Problem to solve> Would you transcribe the entries below, beginning at the line with "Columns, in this" and ending after the line with "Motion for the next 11", exactly, with no picture and nothing more?

Input data>
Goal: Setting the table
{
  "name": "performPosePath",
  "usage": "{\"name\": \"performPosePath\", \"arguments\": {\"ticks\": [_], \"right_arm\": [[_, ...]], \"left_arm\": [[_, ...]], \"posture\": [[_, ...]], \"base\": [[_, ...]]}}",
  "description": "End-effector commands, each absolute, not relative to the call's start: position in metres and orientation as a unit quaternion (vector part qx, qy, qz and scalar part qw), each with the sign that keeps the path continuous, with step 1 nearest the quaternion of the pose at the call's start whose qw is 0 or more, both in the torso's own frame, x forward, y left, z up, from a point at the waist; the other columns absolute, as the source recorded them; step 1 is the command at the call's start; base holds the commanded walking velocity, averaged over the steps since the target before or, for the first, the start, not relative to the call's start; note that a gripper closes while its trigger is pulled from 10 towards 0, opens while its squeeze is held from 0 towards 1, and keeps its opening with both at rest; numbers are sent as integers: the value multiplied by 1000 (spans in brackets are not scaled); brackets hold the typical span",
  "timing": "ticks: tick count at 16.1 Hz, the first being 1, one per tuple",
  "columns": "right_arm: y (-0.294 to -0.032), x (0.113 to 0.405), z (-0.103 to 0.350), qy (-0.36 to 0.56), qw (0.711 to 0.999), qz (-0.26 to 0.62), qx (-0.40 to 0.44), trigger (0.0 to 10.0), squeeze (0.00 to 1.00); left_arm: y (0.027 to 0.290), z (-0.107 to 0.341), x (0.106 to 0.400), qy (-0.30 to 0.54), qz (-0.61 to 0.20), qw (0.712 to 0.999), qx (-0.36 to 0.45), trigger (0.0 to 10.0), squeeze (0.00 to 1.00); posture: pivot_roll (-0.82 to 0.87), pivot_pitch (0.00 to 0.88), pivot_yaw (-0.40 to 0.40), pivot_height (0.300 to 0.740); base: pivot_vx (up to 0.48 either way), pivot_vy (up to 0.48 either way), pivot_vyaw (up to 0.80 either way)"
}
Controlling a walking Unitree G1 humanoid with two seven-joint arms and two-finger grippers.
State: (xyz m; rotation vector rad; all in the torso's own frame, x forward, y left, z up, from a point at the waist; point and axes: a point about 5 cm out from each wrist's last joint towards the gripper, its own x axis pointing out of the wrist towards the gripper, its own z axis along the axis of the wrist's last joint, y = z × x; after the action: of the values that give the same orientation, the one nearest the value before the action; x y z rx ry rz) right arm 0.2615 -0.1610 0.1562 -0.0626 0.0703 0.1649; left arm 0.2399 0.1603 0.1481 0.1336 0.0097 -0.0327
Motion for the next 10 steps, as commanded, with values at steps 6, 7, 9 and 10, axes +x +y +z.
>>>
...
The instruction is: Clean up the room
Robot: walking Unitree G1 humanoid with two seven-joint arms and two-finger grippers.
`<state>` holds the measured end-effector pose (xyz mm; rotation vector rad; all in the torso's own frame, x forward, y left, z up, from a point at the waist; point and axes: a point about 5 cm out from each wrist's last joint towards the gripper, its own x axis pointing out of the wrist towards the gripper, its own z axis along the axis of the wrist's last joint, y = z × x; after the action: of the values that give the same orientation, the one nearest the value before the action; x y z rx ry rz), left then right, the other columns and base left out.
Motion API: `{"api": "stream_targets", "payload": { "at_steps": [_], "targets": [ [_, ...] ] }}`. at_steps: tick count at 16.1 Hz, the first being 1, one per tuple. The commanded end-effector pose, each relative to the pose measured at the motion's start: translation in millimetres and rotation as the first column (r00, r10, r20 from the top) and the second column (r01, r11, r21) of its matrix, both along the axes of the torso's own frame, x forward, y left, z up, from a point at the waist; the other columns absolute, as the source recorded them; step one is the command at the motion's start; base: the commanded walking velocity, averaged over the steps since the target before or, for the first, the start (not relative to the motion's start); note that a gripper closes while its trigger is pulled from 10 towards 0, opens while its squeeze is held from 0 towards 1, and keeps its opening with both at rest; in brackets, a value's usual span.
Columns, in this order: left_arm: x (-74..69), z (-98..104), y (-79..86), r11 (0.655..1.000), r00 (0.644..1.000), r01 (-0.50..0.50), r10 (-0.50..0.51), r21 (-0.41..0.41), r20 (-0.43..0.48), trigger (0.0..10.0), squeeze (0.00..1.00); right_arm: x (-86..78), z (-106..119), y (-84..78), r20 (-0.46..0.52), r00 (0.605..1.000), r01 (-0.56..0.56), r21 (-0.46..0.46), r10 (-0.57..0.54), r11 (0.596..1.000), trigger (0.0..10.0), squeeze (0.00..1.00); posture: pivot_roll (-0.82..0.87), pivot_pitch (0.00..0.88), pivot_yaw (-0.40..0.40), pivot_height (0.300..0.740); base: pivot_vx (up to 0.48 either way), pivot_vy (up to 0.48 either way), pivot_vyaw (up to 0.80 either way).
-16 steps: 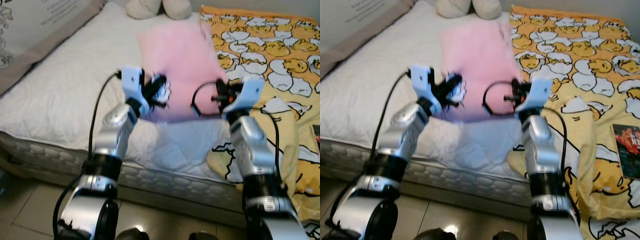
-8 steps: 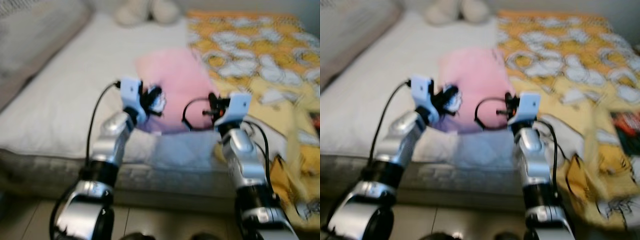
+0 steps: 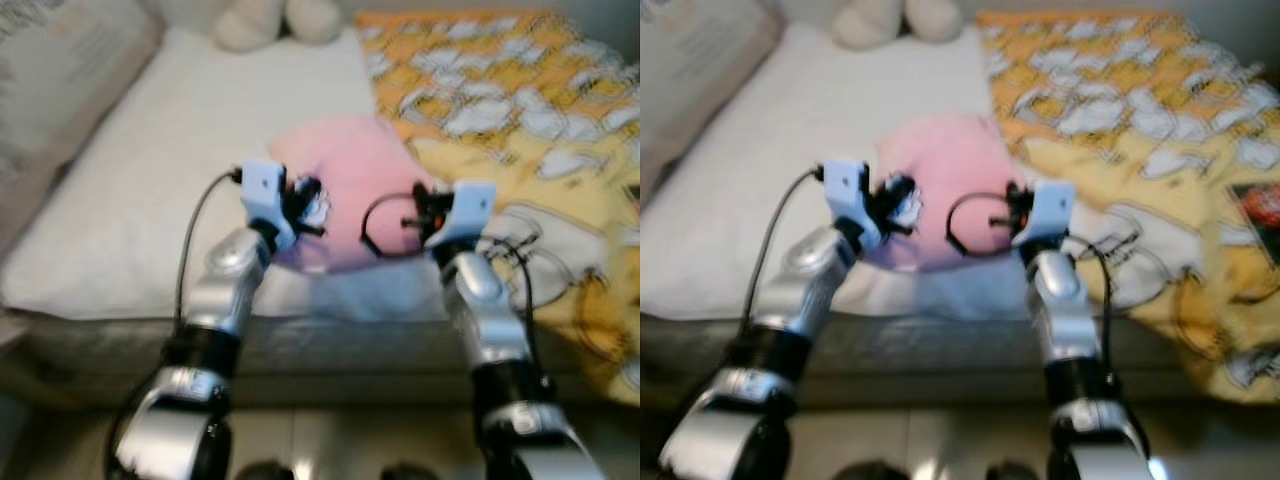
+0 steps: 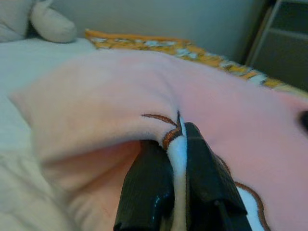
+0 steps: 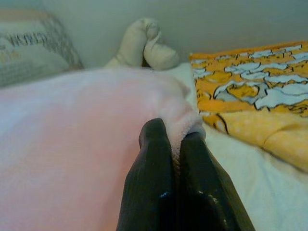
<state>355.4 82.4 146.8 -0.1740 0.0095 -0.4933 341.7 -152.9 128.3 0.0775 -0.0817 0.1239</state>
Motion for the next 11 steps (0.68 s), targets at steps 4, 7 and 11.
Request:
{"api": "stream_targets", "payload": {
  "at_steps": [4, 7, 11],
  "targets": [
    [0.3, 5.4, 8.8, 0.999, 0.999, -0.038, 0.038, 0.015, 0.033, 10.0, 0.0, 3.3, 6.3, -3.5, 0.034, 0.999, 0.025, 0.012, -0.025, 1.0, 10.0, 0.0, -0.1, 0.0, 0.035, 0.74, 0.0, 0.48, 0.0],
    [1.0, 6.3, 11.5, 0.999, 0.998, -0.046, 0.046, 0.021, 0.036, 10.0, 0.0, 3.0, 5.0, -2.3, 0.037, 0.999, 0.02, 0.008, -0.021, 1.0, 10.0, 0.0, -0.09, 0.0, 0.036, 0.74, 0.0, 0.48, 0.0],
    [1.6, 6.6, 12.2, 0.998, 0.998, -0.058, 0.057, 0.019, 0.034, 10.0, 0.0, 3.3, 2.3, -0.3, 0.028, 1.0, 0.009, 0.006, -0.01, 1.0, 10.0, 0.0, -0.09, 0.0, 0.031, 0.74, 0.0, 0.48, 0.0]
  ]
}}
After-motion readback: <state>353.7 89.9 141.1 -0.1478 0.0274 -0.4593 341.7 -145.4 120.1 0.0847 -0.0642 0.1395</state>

Solution to this problem>
Columns, in this order: left_arm: x (-74..69), z (-98..104), y (-79..86), r11 (0.655..1.000), r00 (0.644..1.000), r01 (-0.50..0.50), r10 (-0.50..0.51), r21 (-0.41..0.41), r20 (-0.43..0.48), trigger (0.0..10.0), squeeze (0.00..1.00); right_arm: x (-86..78), z (-106..119), y (-84..78), r20 (-0.46..0.52), r00 (0.605..1.000), r01 (-0.56..0.56), r21 (-0.46..0.46), r10 (-0.57..0.54), r11 (0.596..1.000), trigger (0.0..10.0), squeeze (0.00..1.00); posture: pivot_roll (-0.82..0.87), pivot_pitch (0.00..0.88), pivot_yaw (-0.40..0.40), pivot_height (0.300..0.740); base: pivot_vx (up to 0.48 either way), pivot_vy (up to 0.48 either way), pivot_vyaw (up to 0.80 either way).
-16 steps: 
-8 steps: 
+0 steps: 
+0 steps: 
+0 steps: 
<state>355.4 82.4 146.8 -0.1740 0.0095 -0.4933 341.7 -152.9 128.3 0.0775 -0.0817 0.1239</state>
Motion for the next 11 steps (0.68 s), targets at steps 4, 7 and 11.

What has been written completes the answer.